What is expected
Print every line below exactly as written, but leave the pictures behind.

□ □ □ □ □ □ □

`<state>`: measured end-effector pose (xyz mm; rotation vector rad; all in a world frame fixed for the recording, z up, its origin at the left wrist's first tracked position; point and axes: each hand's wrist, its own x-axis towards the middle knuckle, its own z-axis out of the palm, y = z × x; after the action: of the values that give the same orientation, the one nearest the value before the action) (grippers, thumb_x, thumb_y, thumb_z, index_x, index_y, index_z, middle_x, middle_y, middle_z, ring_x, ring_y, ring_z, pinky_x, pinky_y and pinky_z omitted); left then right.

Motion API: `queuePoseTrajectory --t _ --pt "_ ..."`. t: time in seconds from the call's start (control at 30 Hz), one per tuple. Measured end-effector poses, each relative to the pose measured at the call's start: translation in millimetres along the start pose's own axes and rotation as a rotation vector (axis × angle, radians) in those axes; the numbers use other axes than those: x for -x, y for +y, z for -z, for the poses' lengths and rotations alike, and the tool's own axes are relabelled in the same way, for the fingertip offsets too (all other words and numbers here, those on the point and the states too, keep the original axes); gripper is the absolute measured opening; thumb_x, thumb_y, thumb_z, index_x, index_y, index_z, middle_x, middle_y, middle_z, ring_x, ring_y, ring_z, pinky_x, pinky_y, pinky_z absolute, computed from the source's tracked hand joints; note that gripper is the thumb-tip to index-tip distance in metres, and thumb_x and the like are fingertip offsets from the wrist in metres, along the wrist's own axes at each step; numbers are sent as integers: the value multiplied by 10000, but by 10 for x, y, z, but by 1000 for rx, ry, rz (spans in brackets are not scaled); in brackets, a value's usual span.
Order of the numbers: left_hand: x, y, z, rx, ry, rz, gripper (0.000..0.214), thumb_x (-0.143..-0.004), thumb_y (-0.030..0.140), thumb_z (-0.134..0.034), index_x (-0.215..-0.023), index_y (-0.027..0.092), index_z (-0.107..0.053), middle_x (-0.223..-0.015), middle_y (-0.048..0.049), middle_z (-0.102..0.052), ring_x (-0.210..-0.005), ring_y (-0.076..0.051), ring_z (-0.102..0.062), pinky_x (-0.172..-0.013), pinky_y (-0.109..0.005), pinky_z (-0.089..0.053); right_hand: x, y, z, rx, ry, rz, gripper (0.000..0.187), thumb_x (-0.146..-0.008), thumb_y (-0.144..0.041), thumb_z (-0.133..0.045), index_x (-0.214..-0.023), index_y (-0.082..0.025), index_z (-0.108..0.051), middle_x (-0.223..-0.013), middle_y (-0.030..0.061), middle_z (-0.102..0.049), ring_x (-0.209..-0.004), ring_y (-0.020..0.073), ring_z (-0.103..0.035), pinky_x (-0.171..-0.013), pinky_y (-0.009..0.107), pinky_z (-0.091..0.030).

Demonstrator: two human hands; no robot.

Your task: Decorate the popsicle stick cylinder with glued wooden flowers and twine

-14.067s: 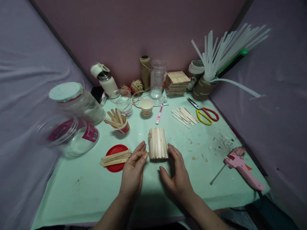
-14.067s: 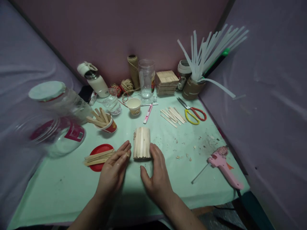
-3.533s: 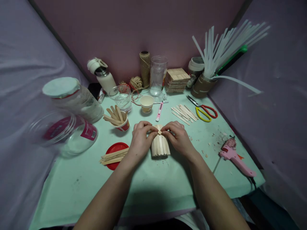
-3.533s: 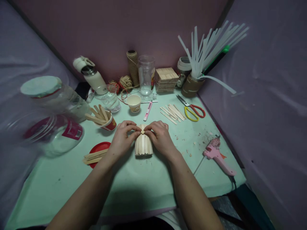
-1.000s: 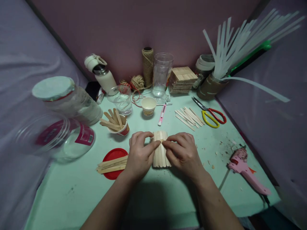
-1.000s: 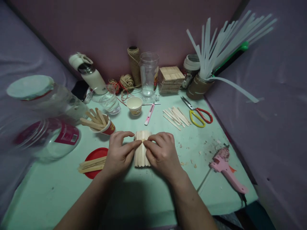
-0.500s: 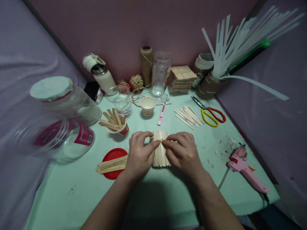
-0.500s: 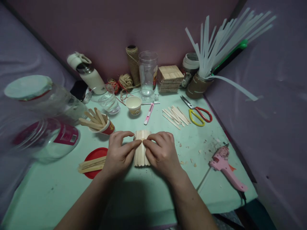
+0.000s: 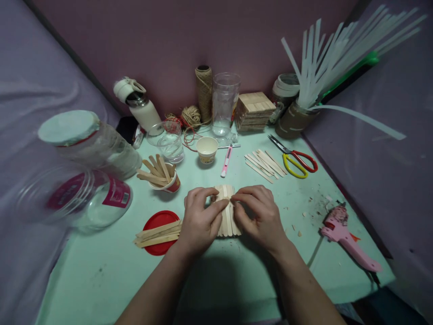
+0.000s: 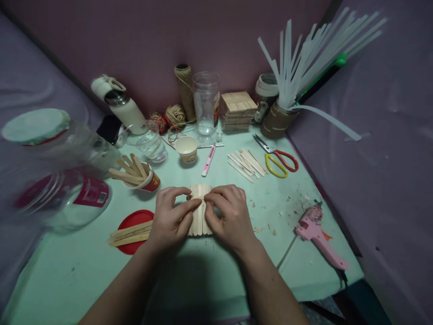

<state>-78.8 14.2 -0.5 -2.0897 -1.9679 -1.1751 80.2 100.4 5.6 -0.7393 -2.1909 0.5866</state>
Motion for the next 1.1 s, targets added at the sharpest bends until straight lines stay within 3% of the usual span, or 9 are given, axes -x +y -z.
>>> queuePoseTrajectory --t 1.1 --pt "-11 9 -21 7 2 21 318 -821 26 -543 -1021 220 -698 -1130 -91 -598 -1064 -259 -484 -939 -463 -438 -22 -7 14 -25 19 -22 118 -884 -159 -563 -879 -218 -665 -881 60 -687 -859 231 -598 -775 419 -423"
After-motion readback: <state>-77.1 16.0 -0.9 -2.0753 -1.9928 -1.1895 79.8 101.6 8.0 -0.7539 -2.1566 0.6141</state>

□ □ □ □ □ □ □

Exercise response
`<state>`: measured end-effector pose (xyz mm; rotation vector rad; all in a world frame fixed for the recording, z up, its origin at the left wrist's first tracked position; point and axes: each hand's wrist, its own x-axis towards the middle knuckle, its own z-axis out of the palm, y = z × x; after the action: of the values that give the same orientation, the one nearest the value before the action) (grippers, thumb_x, thumb_y, thumb_z, index_x, index_y, index_z, middle_x, middle_y, middle_z, ring_x, ring_y, ring_z, pinky_x, pinky_y and pinky_z omitted); left then right.

Motion API: `queuePoseTrajectory --t _ --pt "_ ..."`. t: time in seconds from the call's start (control at 30 Hz), one per tuple. Measured end-effector poses, each relative to the pose measured at the call's start: translation in millimetres along the start pose's own axes and rotation as a rotation vector (axis × angle, radians) in those axes; the numbers use other axes than those: x for -x, y for +y, z for -z, for the poses' lengths and rotations alike, and the tool's own axes are relabelled in the same way, for the fingertip offsets too (all other words and numbers here, those on the point and the states too, keep the original axes); gripper is the absolute measured opening; thumb_x, thumb_y, thumb_z, index_x, index_y, index_z, middle_x, middle_y, middle_z, ring_x, ring_y, ring_z, pinky_x, pinky_y, pinky_z absolute, computed from the source's tracked hand joints; note that gripper is the thumb-tip to index-tip distance in metres, and thumb_x and the like are fingertip offsets from the wrist in metres, along the wrist's own axes at each step; numbers are sent as integers: the value multiplied by 10000, but by 10 for x, y, z, but by 1000 for rx, ry, rz (spans in brackets are not scaled); in brackets, a value's usual span.
Order of the numbers: left_hand: x, y, z, rx, ry, rz, gripper (0.000..0.214), thumb_x (-0.143..-0.004), thumb_y (-0.030..0.140), thumb_z (-0.134..0.034), index_x (-0.215..-0.023), index_y (-0.027..0.092), index_z (-0.107..0.053), middle_x (-0.223..-0.015), middle_y (-0.048..0.049), middle_z (-0.102..0.052), ring_x (-0.210..-0.005), ring_y (-0.076..0.051), ring_z (-0.102..0.062), pinky_x (-0.172..-0.013), pinky_y (-0.109..0.005), pinky_z (-0.089..0.053); right_hand: x, y, z, rx, ry, rz, gripper (0.000..0.187), thumb_x (-0.146..-0.008), thumb_y (-0.144..0.041), thumb_z (-0.133..0.045), index_x (-0.214..-0.023), index_y (-0.082..0.025), index_z (-0.108..0.051), middle_x (-0.223..-0.013), middle_y (-0.030..0.061), middle_z (-0.102..0.049), ring_x (-0.209..-0.004), ring_y (-0.020..0.073), ring_z (-0.103..0.035), pinky_x (-0.171..-0.013), pinky_y (-0.009..0.107), pinky_z (-0.091..0.030).

Demonstrator: two human hands; no robot.

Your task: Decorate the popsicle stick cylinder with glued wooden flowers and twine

-14.067s: 
-14.067s: 
-3.533s: 
-3.533s: 
-1.000s: 
-1.000s: 
-0.500s: 
-0.500s: 
+0.000s: 
+0.000s: 

<state>-78.8 14.2 -0.5 -2.0897 -1.9679 -1.1751 80.2 100.4 5.6 -0.7393 -2.1909 0.5866</state>
Motion for the next 1.1 s, targets added at the sharpest bends until straight lines stay within 3% of the usual span, or 9 are given, axes -x +y -z.
>>> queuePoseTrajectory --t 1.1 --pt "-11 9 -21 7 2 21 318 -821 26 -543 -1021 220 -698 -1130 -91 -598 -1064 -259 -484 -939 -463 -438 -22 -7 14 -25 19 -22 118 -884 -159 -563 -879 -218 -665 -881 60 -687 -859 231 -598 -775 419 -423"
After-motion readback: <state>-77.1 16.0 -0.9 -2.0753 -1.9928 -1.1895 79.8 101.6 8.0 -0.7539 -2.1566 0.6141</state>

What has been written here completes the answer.